Symptoms of the disease
Seven years later, with the release of the IPCC AR5, we find ourselves between the metaphorical rock and a hard place with regards to climate science and policy:
- as temperatures have declined and climate models have failed to predict this decline, the IPCC has gained confidence in catastrophic warming and dismisses the pause as unpredictable climate variability
- substantial criticisms are already being made of the IPCC AR5 Reports as well as of the IPCC process itself; IPCC insiders are bemoaning their loss of their scientific and political influence; the mainstream media seems not to be paying much attention to the AR5 SPM; and even IPCC insiders are realizing the need for a radical change
- global CO2 emissions continue to increase at higher than expected rates and a growing realization of the infeasibility of meeting emissions targets
- failure of the UNFCCC Conference of Parties to accomplish much since 2009 beyond agreeing to establish future meetings
- Growing realization that you can’t control climate by emissions reductions
- European countries and Australia are backing away from their emission reductions policies as they realize their economic cost and political unpopularity
- increasing levels of shrillness on both sides of the political debate, with the ‘warm side’ steeped in moral panic and hyperbole
- after several decades and expenditures in the bazillions, the IPCC still has not provided a convincing argument for how much warming in the 20th century has been caused by humans.

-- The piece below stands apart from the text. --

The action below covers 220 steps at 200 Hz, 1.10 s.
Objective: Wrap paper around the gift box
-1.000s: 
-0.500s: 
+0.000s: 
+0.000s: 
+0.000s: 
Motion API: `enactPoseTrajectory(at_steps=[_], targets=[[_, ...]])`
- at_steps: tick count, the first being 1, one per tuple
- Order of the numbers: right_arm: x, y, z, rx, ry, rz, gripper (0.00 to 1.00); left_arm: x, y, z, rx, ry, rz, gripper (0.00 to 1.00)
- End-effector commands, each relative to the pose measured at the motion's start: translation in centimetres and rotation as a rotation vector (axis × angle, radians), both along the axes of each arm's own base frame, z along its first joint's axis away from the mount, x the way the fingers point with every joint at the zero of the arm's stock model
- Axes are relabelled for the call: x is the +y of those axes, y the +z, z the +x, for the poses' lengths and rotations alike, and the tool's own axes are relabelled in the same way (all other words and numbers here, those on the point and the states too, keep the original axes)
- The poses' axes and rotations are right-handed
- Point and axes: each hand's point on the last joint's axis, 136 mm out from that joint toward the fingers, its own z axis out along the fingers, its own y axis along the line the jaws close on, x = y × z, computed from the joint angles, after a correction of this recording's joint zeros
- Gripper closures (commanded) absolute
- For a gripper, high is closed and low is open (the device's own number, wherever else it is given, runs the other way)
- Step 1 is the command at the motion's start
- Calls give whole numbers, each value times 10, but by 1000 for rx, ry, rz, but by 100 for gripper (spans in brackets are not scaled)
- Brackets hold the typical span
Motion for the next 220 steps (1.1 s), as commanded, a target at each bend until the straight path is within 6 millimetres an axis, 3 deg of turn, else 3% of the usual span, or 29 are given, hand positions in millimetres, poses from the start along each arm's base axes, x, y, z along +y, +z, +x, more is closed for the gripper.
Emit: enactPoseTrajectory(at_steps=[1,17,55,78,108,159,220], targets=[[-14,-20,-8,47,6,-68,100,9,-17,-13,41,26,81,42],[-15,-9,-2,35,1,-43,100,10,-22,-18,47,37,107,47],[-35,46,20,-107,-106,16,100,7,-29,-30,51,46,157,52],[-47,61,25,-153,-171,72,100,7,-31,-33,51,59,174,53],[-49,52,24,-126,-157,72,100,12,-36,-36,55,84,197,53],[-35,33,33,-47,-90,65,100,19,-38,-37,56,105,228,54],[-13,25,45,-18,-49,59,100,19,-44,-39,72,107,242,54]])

- the politically charged rhetoric has contaminated academic climate research and the institutions that support climate research, so that individuals and institutions have become advocates; scientists with a perspective that is not consistent with the consensus are at best marginalized (difficult to obtain funding and get papers published by ‘gatekeeping’ journal editors) or at worst ostracized by labels of ‘denier’ or ‘heretic.’
- decision makers needing regionally specific climate change information are being provided by the climate community with either nothing or potentially misleading predictions from climate models…
How and why did we land between a rock and a hard place on the climate change issue? There are probably many contributing reasons, but the most fundamental and profound reason is arguably that both the problem and solution were vastly oversimplified back in 1990 by the UNFCCC/IPCC, where the[y] framed both the problem and the solution as irreducibly global. This framing was locked in by a self-reinforcing consensus-seeking approach to the science and a ‘speaking consensus to power’ approach for decision making that pointed to only one possible course of policy action – radical emissions reductions. The climate community has worked for more than 20 years to establish a scientific consensus on anthropogenic climate change. The IPCC consensus building process played a useful role in the early synthesis of the scientific knowledge. However, the ongoing scientific consensus seeking process has had the unintended consequence of oversimplifying both the problem and its solution and hyper-politicizing both, introducing biases into the both the science and related decision making processes.
What does she think should happen?
The diagnosis of paradigm paralysis seems fatal in the case of the IPCC, given the widespread nature of the infection and intrinsic motivated reasoning. We need to put down the IPCC as soon as possible – not to protect the patient who seems to be thriving in its own little cocoon, but for the sake of the rest of us whom it is trying to infect with its disease. Fortunately much of the population seems to be immune, but some governments seem highly susceptible to the disease. However, the precautionary principle demands that we not take any risks here, and hence the IPCC should be put down.